No one has ever said anything official, and it hasn’t even come up since that day at the museum, but Lou thinks it’s kind of obvious that he’s going to take over the family business one day. He has a million ideas for how he’s going to change the restaurant because there’s no way he can use the pull of the best damn burgers in the world that keeps their customers loyal despite the lack of atmosphere, decorations, comfortable seating, and decent service that other restaurants might offer the way his dad does.

But he knows he’s the obvious choice. Tina and Gene are destined for big, important things; they’re going to go out into the world and leave their mark and it’s going to be a big one. The name Belcher is going to mean something thanks to them, and Lou is okay with being the one left behind to run the restaurant when Dad retires.

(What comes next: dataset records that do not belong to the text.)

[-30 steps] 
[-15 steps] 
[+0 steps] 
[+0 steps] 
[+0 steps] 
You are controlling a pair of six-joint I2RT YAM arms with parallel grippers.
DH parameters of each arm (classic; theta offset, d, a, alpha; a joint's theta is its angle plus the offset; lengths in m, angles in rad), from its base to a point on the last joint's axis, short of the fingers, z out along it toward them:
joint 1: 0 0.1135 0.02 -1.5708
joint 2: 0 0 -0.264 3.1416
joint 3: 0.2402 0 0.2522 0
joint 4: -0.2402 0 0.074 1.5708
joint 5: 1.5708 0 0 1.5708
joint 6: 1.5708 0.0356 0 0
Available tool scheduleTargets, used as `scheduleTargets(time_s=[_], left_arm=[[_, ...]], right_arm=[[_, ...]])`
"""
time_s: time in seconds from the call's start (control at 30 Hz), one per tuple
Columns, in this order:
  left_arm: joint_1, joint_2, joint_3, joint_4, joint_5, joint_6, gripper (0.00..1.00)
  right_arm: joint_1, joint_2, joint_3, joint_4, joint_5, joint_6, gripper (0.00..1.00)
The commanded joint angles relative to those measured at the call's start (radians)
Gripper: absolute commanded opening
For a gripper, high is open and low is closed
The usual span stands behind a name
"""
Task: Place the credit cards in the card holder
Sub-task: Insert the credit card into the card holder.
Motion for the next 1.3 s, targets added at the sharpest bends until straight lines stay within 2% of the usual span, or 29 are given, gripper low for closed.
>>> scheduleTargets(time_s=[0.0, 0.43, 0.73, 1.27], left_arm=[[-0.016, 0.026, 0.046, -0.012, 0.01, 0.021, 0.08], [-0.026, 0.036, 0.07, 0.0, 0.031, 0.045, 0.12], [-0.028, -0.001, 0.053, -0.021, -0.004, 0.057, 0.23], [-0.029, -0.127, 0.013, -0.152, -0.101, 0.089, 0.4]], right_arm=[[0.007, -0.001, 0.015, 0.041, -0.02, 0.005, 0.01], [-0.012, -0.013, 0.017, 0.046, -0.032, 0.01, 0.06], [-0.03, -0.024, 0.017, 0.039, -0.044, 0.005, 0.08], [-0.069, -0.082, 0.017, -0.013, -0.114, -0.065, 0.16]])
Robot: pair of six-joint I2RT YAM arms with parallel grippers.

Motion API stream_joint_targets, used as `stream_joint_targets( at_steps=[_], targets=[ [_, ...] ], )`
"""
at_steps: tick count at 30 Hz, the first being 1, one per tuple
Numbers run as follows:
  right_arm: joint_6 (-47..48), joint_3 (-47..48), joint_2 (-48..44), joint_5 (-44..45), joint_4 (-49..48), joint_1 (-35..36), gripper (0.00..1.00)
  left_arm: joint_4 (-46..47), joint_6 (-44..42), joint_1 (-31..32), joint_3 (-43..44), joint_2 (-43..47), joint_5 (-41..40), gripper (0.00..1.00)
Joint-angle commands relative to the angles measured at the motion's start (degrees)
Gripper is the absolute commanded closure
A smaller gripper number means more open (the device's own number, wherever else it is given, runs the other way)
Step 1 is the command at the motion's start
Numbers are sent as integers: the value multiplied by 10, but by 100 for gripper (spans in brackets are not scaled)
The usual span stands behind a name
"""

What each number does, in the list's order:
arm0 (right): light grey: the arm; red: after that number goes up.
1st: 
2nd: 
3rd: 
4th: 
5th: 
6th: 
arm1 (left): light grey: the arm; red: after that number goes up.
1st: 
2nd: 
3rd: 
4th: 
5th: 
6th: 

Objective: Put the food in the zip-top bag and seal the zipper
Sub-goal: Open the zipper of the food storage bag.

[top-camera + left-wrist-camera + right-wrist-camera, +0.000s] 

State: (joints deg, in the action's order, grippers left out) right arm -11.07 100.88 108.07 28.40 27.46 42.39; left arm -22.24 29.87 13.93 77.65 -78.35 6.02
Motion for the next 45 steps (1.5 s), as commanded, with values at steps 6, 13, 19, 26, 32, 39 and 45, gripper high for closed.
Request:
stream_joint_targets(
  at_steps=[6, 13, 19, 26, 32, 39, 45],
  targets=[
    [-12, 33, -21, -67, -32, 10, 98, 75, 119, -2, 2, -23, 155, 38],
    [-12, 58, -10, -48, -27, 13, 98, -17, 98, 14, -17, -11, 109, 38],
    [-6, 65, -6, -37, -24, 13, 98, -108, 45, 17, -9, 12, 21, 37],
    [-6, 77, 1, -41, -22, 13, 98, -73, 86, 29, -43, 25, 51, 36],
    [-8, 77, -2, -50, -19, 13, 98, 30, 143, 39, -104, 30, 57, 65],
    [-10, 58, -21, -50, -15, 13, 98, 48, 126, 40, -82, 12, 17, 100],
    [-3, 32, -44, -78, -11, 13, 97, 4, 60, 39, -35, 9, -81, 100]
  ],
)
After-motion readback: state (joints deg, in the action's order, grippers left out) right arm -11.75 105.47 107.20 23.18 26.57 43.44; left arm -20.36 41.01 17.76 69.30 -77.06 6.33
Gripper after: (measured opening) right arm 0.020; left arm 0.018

Dad is arguing with Jimmy Pesto again. Lou hears them when he’s coming downstairs, through the paper-thin walls between the restaurant and the apartment stairs. Jimmy is laughing over some nonsense comment he’d made and Dad is yelling, because Jimmy knows how to push his buttons like no one else does.

Halfway through Dad’s tantrum Jimmy Pesto cuts him off to yell at Andy and Ollie, who by the sounds of it are making some kind of embarrassing ruckus in the restaurant. Lou rolls his eyes and finishes the walk to the restaurant to help with damage control- and with yelling at Jimmy Pesto, who is a crapsack and he’ll say it to his face. He gets through the door in time to see Jimmy with Andy and Ollie tucked under each arm, striding to the door with a sour look.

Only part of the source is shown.